For the word "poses", copy every line of the material that includes it.
--- --- ---
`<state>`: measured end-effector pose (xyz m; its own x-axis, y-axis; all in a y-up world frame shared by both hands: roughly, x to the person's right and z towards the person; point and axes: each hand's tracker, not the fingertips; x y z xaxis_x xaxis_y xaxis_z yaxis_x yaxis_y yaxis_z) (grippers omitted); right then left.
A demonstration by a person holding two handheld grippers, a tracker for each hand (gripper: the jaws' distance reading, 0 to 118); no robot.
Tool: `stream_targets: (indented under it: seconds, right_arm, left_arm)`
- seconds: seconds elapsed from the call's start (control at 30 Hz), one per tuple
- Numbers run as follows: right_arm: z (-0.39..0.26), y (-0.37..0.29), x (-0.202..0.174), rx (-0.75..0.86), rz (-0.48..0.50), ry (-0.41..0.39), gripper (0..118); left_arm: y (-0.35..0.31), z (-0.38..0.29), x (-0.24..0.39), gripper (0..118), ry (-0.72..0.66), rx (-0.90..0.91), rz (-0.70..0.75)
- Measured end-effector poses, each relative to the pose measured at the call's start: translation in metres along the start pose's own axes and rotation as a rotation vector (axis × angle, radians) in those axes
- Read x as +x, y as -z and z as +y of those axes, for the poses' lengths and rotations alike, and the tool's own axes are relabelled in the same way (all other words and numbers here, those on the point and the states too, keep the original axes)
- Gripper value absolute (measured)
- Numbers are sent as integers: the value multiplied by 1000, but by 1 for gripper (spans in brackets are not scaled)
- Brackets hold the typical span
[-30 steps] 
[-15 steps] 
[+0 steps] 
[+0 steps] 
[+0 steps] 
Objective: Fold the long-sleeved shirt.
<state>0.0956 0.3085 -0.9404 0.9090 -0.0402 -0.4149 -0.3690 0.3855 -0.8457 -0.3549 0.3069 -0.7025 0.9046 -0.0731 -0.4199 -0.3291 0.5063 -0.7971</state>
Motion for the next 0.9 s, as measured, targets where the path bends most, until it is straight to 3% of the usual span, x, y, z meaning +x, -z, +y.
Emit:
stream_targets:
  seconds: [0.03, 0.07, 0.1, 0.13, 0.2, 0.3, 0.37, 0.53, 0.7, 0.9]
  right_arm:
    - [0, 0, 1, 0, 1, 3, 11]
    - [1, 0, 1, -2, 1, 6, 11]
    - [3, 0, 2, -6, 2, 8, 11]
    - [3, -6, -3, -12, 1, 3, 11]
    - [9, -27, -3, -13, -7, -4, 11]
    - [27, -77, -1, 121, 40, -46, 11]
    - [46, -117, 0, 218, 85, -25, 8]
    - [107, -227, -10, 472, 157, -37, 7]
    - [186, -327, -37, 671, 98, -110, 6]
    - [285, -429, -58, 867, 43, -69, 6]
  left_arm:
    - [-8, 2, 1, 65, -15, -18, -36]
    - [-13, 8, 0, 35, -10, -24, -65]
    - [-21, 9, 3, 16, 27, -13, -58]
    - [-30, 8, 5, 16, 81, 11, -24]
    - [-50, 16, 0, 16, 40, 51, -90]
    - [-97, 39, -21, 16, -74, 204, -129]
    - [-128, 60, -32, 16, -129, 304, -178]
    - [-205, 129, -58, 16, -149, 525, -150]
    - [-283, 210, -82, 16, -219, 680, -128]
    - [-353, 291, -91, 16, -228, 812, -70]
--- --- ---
§ WRITTEN ANSWER:
- Measured end-effector poses, each relative to the pose measured at the call's start: translation in metres along the start pose's own axes and rotation as a rotation vector (axis × angle, radians) in those axes
- Read x as +x, y as -z and z as +y of those axes, for the poses' lengths and rotations alike, and the tool's own axes are relabelled in the same way (all other words and numbers here, those on the point and the states too, keep the original axes)

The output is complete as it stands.